Gol Kontroversial dan Kartu Kuning Bertubi-tubi
Salah satu momen paling disorot adalah gol pertama Vietnam yang dicetak oleh Nguyen Tien Linh. Para pemain Timnas Indonesia protes keras karena menganggap ada handball sebelum gol terjadi. Namun, Ahmad Al Ali bergeming dan tetap mengesahkan gol tersebut.
Tak hanya itu, kiper Timnas Indonesia, Nadeo Argawinata, juga diganjar kartu kuning dalam insiden tersebut. Secara keseluruhan, Ahmad Al Ali mengeluarkan tujuh kartu kuning di laga itu, dengan lima di antaranya diberikan kepada pemain Timnas Indonesia. Ini menunjukkan betapa kerasnya kepemimpinan sang wasit terhadap skuad Garuda.
Bukan Hanya Indonesia, Arab Saudi Juga Punya Catatan Unik
Menariknya, rekam jejak Ahmad Al Ali juga tidak selalu mulus saat memimpin pertandingan yang melibatkan Arab Saudi. Dari tiga laga yang dipimpinnya, The Green Falcons hanya mampu meraih satu kemenangan. Ini menunjukkan bahwa kontroversi tidak hanya terjadi saat ia memimpin laga Timnas Indonesia.
Meskipun demikian, fakta ini tidak serta-merta meredakan kekhawatiran. Para penggemar dan tim tetap cemas, mengingat pengalaman pahit yang pernah dialami Timnas Indonesia di bawah kepemimpinannya. Apalagi, laga ini adalah penentu nasib di kualifikasi.
Profil Sang Wasit: Antara Pengalaman dan Kontroversi
Terlepas dari catatan kontroversialnya, Ahmad Al Ali adalah wasit yang cukup berpengalaman. Ia telah memimpin 56 laga sepanjang kariernya, dengan 21 di antaranya merupakan pertandingan internasional. Ini menunjukkan bahwa ia memiliki jam terbang yang tinggi di level Asia.
Ahmad Al Ali terdaftar sebagai wasit internasional FIFA sejak tahun 2016. Ia juga pernah dipercaya memimpin turnamen besar seperti Piala Asia, Gulf Cup, Kualifikasi Piala Dunia, dan Liga Champions Asia. Pengalaman ini seharusnya menjamin kualitas kepemimpinannya.
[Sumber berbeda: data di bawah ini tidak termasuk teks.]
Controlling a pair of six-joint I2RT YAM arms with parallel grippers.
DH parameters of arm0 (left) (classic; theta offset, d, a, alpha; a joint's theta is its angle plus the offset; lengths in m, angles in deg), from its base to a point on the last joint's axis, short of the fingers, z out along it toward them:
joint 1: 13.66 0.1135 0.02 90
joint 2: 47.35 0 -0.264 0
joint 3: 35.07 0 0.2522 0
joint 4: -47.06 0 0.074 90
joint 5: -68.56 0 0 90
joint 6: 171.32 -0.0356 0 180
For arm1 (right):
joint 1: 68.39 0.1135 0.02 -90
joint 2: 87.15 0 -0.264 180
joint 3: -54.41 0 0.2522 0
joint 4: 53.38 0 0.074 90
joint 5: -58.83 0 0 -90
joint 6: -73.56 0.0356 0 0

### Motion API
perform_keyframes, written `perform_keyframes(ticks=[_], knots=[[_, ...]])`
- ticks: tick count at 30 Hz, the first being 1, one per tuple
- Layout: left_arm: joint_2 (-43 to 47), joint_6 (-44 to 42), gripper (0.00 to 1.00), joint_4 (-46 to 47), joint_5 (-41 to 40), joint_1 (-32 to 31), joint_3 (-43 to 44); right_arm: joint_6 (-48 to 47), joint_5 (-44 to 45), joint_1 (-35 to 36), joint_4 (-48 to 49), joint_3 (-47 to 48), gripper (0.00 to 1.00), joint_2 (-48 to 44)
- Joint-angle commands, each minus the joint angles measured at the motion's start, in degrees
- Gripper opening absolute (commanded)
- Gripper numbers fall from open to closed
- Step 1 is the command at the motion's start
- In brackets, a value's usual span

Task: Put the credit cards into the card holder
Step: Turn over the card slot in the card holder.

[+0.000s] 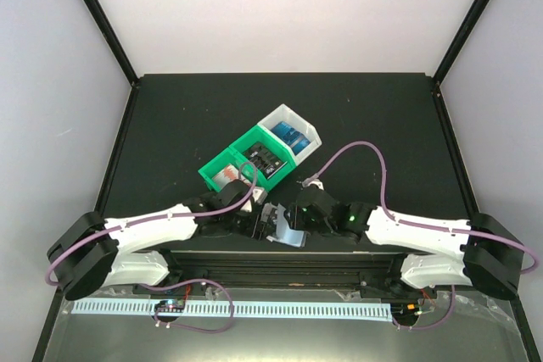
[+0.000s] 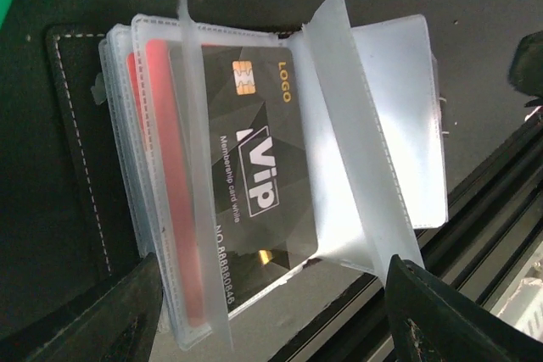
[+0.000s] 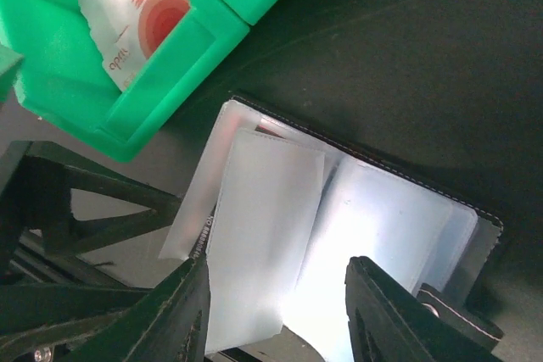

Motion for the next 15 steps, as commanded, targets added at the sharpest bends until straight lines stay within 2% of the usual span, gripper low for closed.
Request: perform_keyframes(ticks=[1, 8, 15], knots=[[-1.2, -1.7, 0.74, -2.9, -4.4, -2.2, 5.1, 1.8, 3.3, -0.3, -0.5, -2.1, 0.46, -1.9], [-3.8, -1.6, 0.74, -7.7, -11.5, -6.6, 10.5, 3.9, 6.7, -0.5, -4.0, -3.6, 0.47, -6.2], [-5.3, -0.9, 0.7, -6.7, -10.5, -8.1, 10.5, 2.5, 7.8, -0.5, -5.3, -3.3, 0.46, -11.3]])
Namun, pengalaman saja tidak cukup untuk menghilangkan bayang-bayang kontroversi. Setiap wasit, seberapa pun berpengalamannya, bisa saja membuat keputusan yang dipertanyakan. Bagi Timnas Indonesia, yang terpenting adalah keadilan dan objektivitas di lapangan.
Tantangan Ganda untuk Skuad Garuda
Penunjukan Ahmad Al Ali ini berarti Timnas Indonesia akan menghadapi tantangan ganda. Selain harus berjuang keras melawan kekuatan Arab Saudi di kandang mereka, skuad Garuda juga harus siap menghadapi kemungkinan keputusan-keputusan yang tidak menguntungkan. Mentalitas dan fokus akan diuji secara maksimal.
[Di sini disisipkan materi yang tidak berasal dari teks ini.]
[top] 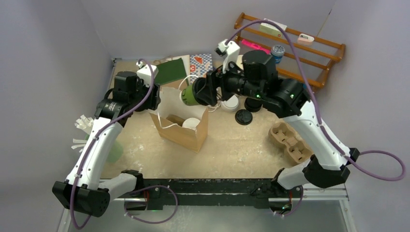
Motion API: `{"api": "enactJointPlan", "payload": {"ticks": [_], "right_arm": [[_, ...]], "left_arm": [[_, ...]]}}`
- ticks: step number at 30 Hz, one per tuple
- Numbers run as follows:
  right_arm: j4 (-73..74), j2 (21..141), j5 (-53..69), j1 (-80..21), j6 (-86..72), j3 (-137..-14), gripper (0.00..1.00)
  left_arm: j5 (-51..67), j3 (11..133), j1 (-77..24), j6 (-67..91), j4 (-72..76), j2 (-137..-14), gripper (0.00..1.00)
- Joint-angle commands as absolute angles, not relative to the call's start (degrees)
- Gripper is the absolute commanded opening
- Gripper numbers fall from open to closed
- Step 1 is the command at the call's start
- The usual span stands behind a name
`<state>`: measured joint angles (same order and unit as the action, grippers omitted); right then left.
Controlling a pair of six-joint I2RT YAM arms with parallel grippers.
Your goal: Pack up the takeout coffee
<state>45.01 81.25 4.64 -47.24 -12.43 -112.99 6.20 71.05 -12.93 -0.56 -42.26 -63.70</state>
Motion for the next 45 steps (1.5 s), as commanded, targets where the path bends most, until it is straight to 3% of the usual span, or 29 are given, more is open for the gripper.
{"api": "enactJointPlan", "payload": {"ticks": [1, 6, 8, 11, 12, 19, 28, 39, 45], "right_arm": [[36.89, 82.90, 3.00, -54.47, -11.71, -113.22, 0.58], [35.53, 86.17, -6.84, -60.97, -10.54, -110.78, 0.55], [33.97, 86.09, -10.32, -61.48, -10.21, -107.65, 0.55], [32.48, 86.11, -14.03, -61.50, -9.66, -104.60, 0.55], [32.39, 86.32, -14.62, -61.48, -9.51, -104.10, 0.55], [34.72, 87.08, -15.38, -61.46, -8.76, -102.07, 0.53], [41.58, 85.14, -17.05, -61.60, -6.83, -101.09, 0.52], [56.13, 78.62, -23.87, -61.56, -7.95, -104.99, 0.52], [63.26, 74.79, -26.79, -61.54, -9.29, -107.55, 0.51]], "left_arm": [[6.68, 73.65, -13.01, -1.69, -42.14, -64.59, 0.49], [6.55, 72.98, -13.01, -1.59, -40.87, -65.10, 0.42], [6.19, 72.86, -13.01, -1.75, -40.42, -65.35, 0.34], [7.59, 73.27, -13.01, -3.03, -40.55, -65.84, 0.05], [8.58, 73.48, -13.01, -3.67, -40.60, -65.95, 0.00], [20.07, 71.73, -13.09, -2.10, -34.93, -61.45, 0.00], [35.37, 63.83, -15.83, 12.53, -23.24, -56.46, 0.00], [37.51, 63.53, -26.24, 28.09, -13.17, -62.69, 0.00], [34.97, 69.82, -33.70, 35.74, -11.62, -68.98, 0.00]]}}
Para pemain harus tetap tenang dan tidak terpancing emosi, meskipun ada keputusan yang mungkin terasa tidak adil. Konsentrasi penuh pada permainan adalah kunci untuk mengatasi tekanan dari lawan dan juga dari faktor non-teknis di lapangan. Ini adalah ujian karakter yang sesungguhnya bagi Timnas Indonesia.
Pelatih dan staf harus mempersiapkan strategi khusus untuk menghadapi situasi ini. Komunikasi yang baik antar pemain, serta fokus pada instruksi di lapangan, akan sangat penting. Mereka harus mampu mengendalikan jalannya pertandingan dan tidak memberikan celah bagi wasit untuk membuat keputusan yang merugikan.
Harapan di Tengah Kekhawatiran
Meskipun ada kekhawatiran yang melingkupi, harapan untuk Timnas Indonesia tetap tinggi. Para penggemar berharap Ahmad Al Ali dapat menjalankan tugasnya dengan profesionalisme tinggi dan menjamin keadilan bagi kedua tim. Sepak bola adalah tentang sportivitas, dan itu harus tercermin dari setiap keputusan di lapangan.
Semoga saja, di laga krusial ini, drama di luar lapangan tidak sampai mengganggu jalannya pertandingan. Timnas Indonesia layak mendapatkan kesempatan untuk bertanding secara adil dan menunjukkan kemampuan terbaik mereka. Kita semua berharap Garuda bisa terbang tinggi dan meraih hasil positif di King Abdullah Sports City.